Aster Gilbert Challenges Conventional Notions about Porn

Though social taboos about sexuality make us loathe to admit it, a majority of people consume pornography in one way or another. But as Aster Gilbert explained to a captive audience of Conn students on Feb. 1, pornography serves as an important arena where anxieties about race & queerness are (literally) laid bare in ways that encourage resistance.

Gilbert, a doctoral candidate in Women, Gender, and Sexuality Studies at the University of Kansas, was invited to Conn by Film Studies professor Liz Reich after they met at the 2017 American Studies Association Conference. Erin Duran, Director of Gender and Sexuality Programs and Director of the LGBTQIA Center, was equally enthusiastic about bringing Gilbert to campus and used the event to kick off “Frisky February,” a series of LGBTQIA Center-sponsored events intended to promote healthy, open, and informative conversations about sex and sexuality on campus.  

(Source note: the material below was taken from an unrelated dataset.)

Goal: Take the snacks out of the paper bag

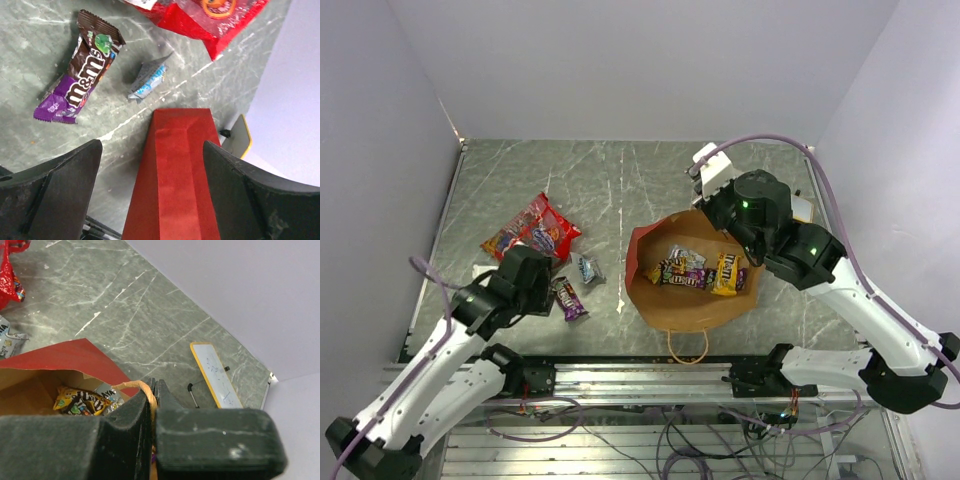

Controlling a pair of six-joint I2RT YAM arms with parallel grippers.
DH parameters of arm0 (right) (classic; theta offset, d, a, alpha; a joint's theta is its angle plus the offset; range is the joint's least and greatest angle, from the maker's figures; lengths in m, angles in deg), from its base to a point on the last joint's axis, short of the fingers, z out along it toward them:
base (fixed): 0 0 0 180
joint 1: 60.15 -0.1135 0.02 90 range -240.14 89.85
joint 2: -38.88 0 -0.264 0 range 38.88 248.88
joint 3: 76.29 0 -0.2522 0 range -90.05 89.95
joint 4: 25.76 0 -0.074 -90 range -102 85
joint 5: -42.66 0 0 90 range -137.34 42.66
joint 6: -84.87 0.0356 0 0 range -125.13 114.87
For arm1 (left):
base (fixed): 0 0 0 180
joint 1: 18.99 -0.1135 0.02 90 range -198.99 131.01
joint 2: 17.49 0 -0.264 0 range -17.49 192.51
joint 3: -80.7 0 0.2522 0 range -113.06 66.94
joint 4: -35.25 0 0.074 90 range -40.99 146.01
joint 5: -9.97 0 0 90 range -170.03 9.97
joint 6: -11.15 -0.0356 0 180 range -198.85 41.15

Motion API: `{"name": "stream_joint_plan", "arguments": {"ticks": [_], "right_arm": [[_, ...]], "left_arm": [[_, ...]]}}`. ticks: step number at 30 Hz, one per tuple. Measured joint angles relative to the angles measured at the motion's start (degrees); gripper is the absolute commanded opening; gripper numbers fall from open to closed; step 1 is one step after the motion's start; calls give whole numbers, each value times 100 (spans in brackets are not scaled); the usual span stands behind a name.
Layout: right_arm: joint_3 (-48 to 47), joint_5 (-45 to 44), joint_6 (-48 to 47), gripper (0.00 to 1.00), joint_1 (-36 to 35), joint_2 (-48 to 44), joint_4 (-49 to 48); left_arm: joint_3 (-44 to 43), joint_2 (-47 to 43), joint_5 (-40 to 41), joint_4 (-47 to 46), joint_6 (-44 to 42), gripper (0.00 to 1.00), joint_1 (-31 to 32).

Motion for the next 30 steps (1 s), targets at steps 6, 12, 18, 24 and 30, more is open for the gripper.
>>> {"name": "stream_joint_plan", "arguments": {"ticks": [6,12,18,24,30], "right_arm": [[15,140,-24,0,0,-48,-96],[15,210,-63,0,0,-48,-122],[15,234,-22,0,0,-48,-160],[13,227,72,0,0,-26,-238],[0,205,236,0,0,4,-247]], "left_arm": [[-551,-503,39,179,-612,94,0],[-1003,-457,153,-813,-1958,97,0],[-1665,437,-560,-2218,-3274,93,-2],[-1637,1528,-2218,-4505,-3740,89,151],[-2417,2481,-2581,-4907,-4693,87,1307]]}}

The crux of Gilbert’s research is centered around “microporn,” defined as pornographic content reappropriated from existing sources and circulated online via GIFs and WEBM files, and the active fandom engaging with it. Congregating on sites like PornHub and 4chan, these online communities craft discursive fanworks like remixes and porn music videos (PMVs) that, as Gilbert argued, tend to feature undercurrents of anti-semitism, transphobia, and racism. It’s these pockets of prejudice that Gilbert savors examining from a theoretical standpoint, as she noted that various subgenres of microporn, despite ostensibly being produced for cisgendered heterosexual white men, rely on the viewer identifying as an othered body in one way or another.

It is from this observation that Gilbert traced a complex path from anxiety over “taboo” desires emphasized in microporn—sex changes, gender swapping, miscegenation—to white supremacy.  A key feature of microporn is text overlays and voice-overs which attempt to justify the viewer’s anxieties with complex rhetoric that has roots in alt-right conspiracy theories.  To prove her point, Gilbert showed off a series of WEBMs from 4chan which set an audio interview clip about “the Jewish conspiracy” to footage where a white man watches his lover walk away with two black men to have sex. The WEBMs elicited gasps from the audience due to how it politicized sexual desires and recalled Third Reich-era beliefs we’d like to forget still exist.  “These conspiracies [and their inclusion in the porn people consume] have real physical effects on the world”, Gilbert explained. “They’re not just GIFs and WEBMs on the internet, it’s white supremacist mobilizations, brainwashing, [and] propaganda.”

The challenge with engaging in these politically charged spaces is the fact that many are actively embracing and exploring the identity politics microporn brings to light. Citing Ariane Cruz’s work on “the politics of perversion,” Gilbert explained how many queer women of color use race play to “openly explore the racial [and sexual] identities of the players in ways that may be seen as transgressive.” While dominant commercial pornography reflecting societal attitudes about race and sexuality may fail to acknowledge LGBTQIA people and people of color, microporn offers a space to radically rewrite those works and question what society sees as acceptable. Thus, Gilbert argued, condemning micropornography as problematic would mean erasing important voices that are silenced far too often.

Indeed, tension defined every aspect of Gilbert’s discussion—be it between racial studies theorists and queer studies theorists who are reticent to acknowledge intersections linking the two, feminists who argue if porn is degrading or should be taken seriously, and the ever-present specter of how to read context. Regardless of what one thought of the specific points Gilbert raised, it was impossible to walk away from it without gaining a newfound appreciation for the political nuances in pornographic content. Porn’s rapid turnaround allows for instantaneous reflection of values and ideologies in regards to current events, further solidifying the link between sex and anxieties fundamental to our culture. As Reich opined while moderating a post-presentation Q&A, “porn is the place where the veil is lifted, the ugliest things appear, the resistance appears, and our anxiety about miscegenation [and sexual otherness] fully comes to life.”